§ Work instructions: Reproduce every entry below precisely; do not include the pictures.

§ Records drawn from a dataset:
::::::::::
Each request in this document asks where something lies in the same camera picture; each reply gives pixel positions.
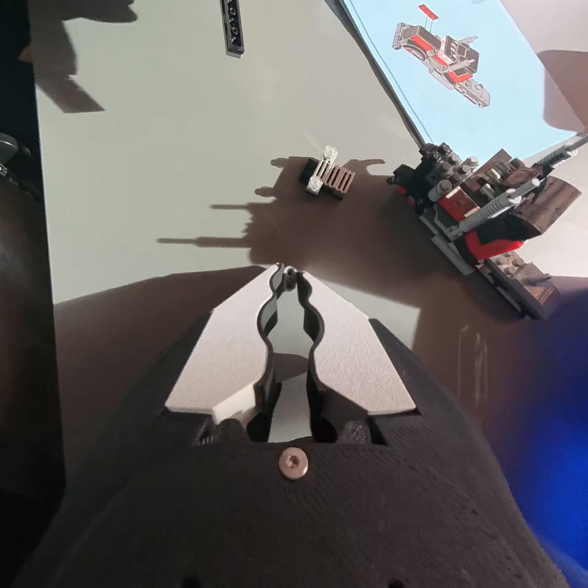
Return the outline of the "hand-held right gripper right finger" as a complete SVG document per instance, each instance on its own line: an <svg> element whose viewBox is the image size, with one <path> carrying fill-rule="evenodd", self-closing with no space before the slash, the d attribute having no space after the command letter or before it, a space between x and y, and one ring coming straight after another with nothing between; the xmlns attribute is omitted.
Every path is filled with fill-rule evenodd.
<svg viewBox="0 0 588 588"><path fill-rule="evenodd" d="M296 277L303 328L312 341L306 378L312 432L368 429L379 417L414 415L417 406L362 311L309 272Z"/></svg>

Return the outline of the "blue instruction booklet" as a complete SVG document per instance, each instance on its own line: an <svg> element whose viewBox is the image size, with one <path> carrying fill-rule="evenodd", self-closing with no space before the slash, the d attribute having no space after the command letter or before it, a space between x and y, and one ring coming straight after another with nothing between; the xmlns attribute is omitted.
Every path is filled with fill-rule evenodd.
<svg viewBox="0 0 588 588"><path fill-rule="evenodd" d="M501 1L340 1L417 136L522 159L582 124Z"/></svg>

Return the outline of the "grey desk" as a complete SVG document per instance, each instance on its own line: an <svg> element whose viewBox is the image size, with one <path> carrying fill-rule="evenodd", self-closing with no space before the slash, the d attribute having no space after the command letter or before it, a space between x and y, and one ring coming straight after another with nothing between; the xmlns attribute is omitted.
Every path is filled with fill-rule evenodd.
<svg viewBox="0 0 588 588"><path fill-rule="evenodd" d="M338 1L240 1L240 59L219 1L40 4L40 84L81 88L38 92L69 477L159 352L279 261L379 319L484 429L519 320L392 195L417 145ZM327 145L356 172L342 200L299 182Z"/></svg>

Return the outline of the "blue plastic bin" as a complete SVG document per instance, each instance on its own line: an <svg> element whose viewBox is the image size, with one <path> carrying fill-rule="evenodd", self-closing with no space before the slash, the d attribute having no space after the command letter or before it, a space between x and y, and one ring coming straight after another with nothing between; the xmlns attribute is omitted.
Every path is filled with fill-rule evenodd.
<svg viewBox="0 0 588 588"><path fill-rule="evenodd" d="M556 278L548 319L502 326L484 429L540 545L587 587L587 278Z"/></svg>

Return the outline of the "long black toy plate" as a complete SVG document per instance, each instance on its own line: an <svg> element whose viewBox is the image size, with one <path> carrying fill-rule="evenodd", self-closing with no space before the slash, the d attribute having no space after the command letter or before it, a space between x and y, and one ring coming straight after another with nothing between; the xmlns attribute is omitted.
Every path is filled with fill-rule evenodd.
<svg viewBox="0 0 588 588"><path fill-rule="evenodd" d="M220 1L224 44L229 56L240 59L245 52L239 1Z"/></svg>

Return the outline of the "black red toy truck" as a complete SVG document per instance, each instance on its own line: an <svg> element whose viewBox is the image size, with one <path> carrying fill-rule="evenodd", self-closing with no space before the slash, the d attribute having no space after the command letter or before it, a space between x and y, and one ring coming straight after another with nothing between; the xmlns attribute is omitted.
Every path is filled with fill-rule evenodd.
<svg viewBox="0 0 588 588"><path fill-rule="evenodd" d="M552 175L587 144L573 137L532 165L501 150L484 165L447 143L425 144L416 168L399 166L387 183L415 209L431 241L462 275L482 275L521 318L550 316L561 298L549 274L518 250L543 235L581 195Z"/></svg>

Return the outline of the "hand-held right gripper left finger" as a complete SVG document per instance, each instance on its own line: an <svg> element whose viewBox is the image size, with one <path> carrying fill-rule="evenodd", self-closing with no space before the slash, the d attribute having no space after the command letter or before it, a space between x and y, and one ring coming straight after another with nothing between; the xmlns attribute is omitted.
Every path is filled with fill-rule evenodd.
<svg viewBox="0 0 588 588"><path fill-rule="evenodd" d="M279 397L269 334L277 323L284 264L276 263L215 307L165 407L216 424L271 417Z"/></svg>

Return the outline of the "small grey grille brick assembly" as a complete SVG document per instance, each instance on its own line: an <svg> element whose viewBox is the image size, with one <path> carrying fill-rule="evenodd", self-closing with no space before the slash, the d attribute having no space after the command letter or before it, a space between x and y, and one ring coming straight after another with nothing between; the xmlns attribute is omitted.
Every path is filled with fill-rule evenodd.
<svg viewBox="0 0 588 588"><path fill-rule="evenodd" d="M320 159L308 158L299 176L307 194L327 194L342 200L355 179L356 172L335 163L338 151L327 145Z"/></svg>
::::::::::
§ Written reply:
Each request in this document asks where something lies in the same camera picture; each reply gives pixel positions.
Return the outline of the "hand-held right gripper right finger" as a complete SVG document per instance, each instance on its own line: an <svg> element whose viewBox is the image size, with one <path> carrying fill-rule="evenodd", self-closing with no space before the slash, the d attribute having no space after the command letter or before it, a space between x and y, and one ring coming straight after another with nothing between; the xmlns attribute is omitted.
Every path is filled with fill-rule evenodd.
<svg viewBox="0 0 588 588"><path fill-rule="evenodd" d="M296 277L303 328L312 341L306 378L312 432L368 429L379 417L414 415L417 406L362 311L309 272Z"/></svg>

Return the outline of the "blue instruction booklet" as a complete SVG document per instance, each instance on its own line: an <svg> element whose viewBox is the image size, with one <path> carrying fill-rule="evenodd", self-closing with no space before the slash, the d attribute having no space after the command letter or before it, a space between x and y, and one ring coming straight after another with nothing between; the xmlns attribute is omitted.
Every path is filled with fill-rule evenodd.
<svg viewBox="0 0 588 588"><path fill-rule="evenodd" d="M501 1L340 1L417 136L522 159L582 124Z"/></svg>

Return the outline of the "grey desk" as a complete SVG document per instance, each instance on its own line: an <svg> element whose viewBox is the image size, with one <path> carrying fill-rule="evenodd", self-closing with no space before the slash, the d attribute having no space after the command letter or before it, a space between x and y, and one ring coming straight after another with nothing between; the xmlns attribute is omitted.
Every path is filled with fill-rule evenodd.
<svg viewBox="0 0 588 588"><path fill-rule="evenodd" d="M338 1L240 1L240 59L219 1L40 4L40 84L81 88L38 92L69 477L159 352L279 261L379 319L484 429L519 320L392 195L417 145ZM327 145L356 172L342 200L299 182Z"/></svg>

Return the outline of the "blue plastic bin" as a complete SVG document per instance, each instance on its own line: an <svg> element whose viewBox is the image size, with one <path> carrying fill-rule="evenodd", self-closing with no space before the slash, the d attribute having no space after the command letter or before it, a space between x and y, and one ring coming straight after another with nothing between; the xmlns attribute is omitted.
Every path is filled with fill-rule evenodd.
<svg viewBox="0 0 588 588"><path fill-rule="evenodd" d="M556 278L548 319L502 326L484 429L540 545L587 587L587 278Z"/></svg>

Return the outline of the "long black toy plate" as a complete SVG document per instance, each instance on its own line: an <svg> element whose viewBox is the image size, with one <path> carrying fill-rule="evenodd", self-closing with no space before the slash, the d attribute having no space after the command letter or before it, a space between x and y, and one ring coming straight after another with nothing between; the xmlns attribute is omitted.
Every path is filled with fill-rule evenodd.
<svg viewBox="0 0 588 588"><path fill-rule="evenodd" d="M220 1L224 44L229 56L240 59L245 52L239 1Z"/></svg>

Return the outline of the "black red toy truck" as a complete SVG document per instance, each instance on its own line: an <svg> element whose viewBox is the image size, with one <path> carrying fill-rule="evenodd", self-closing with no space before the slash, the d attribute having no space after the command letter or before it, a space between x and y, and one ring coming straight after another with nothing between; the xmlns attribute is omitted.
Every path is filled with fill-rule evenodd.
<svg viewBox="0 0 588 588"><path fill-rule="evenodd" d="M552 175L587 144L573 137L532 165L501 150L484 165L447 143L425 144L416 168L399 166L387 183L415 209L431 241L462 275L482 275L521 318L550 316L561 298L549 274L518 250L543 235L581 195Z"/></svg>

Return the outline of the "hand-held right gripper left finger" as a complete SVG document per instance, each instance on its own line: an <svg> element whose viewBox is the image size, with one <path> carrying fill-rule="evenodd", self-closing with no space before the slash, the d attribute having no space after the command letter or before it, a space between x and y, and one ring coming straight after another with nothing between; the xmlns attribute is omitted.
Every path is filled with fill-rule evenodd.
<svg viewBox="0 0 588 588"><path fill-rule="evenodd" d="M279 397L269 334L277 323L284 264L276 263L215 307L165 407L216 424L271 417Z"/></svg>

Return the outline of the "small grey grille brick assembly" as a complete SVG document per instance, each instance on its own line: an <svg> element whose viewBox is the image size, with one <path> carrying fill-rule="evenodd", self-closing with no space before the slash, the d attribute having no space after the command letter or before it, a space between x and y, and one ring coming straight after another with nothing between; the xmlns attribute is omitted.
Every path is filled with fill-rule evenodd.
<svg viewBox="0 0 588 588"><path fill-rule="evenodd" d="M320 159L308 158L299 176L307 194L327 194L342 200L355 179L356 172L335 163L338 151L327 145Z"/></svg>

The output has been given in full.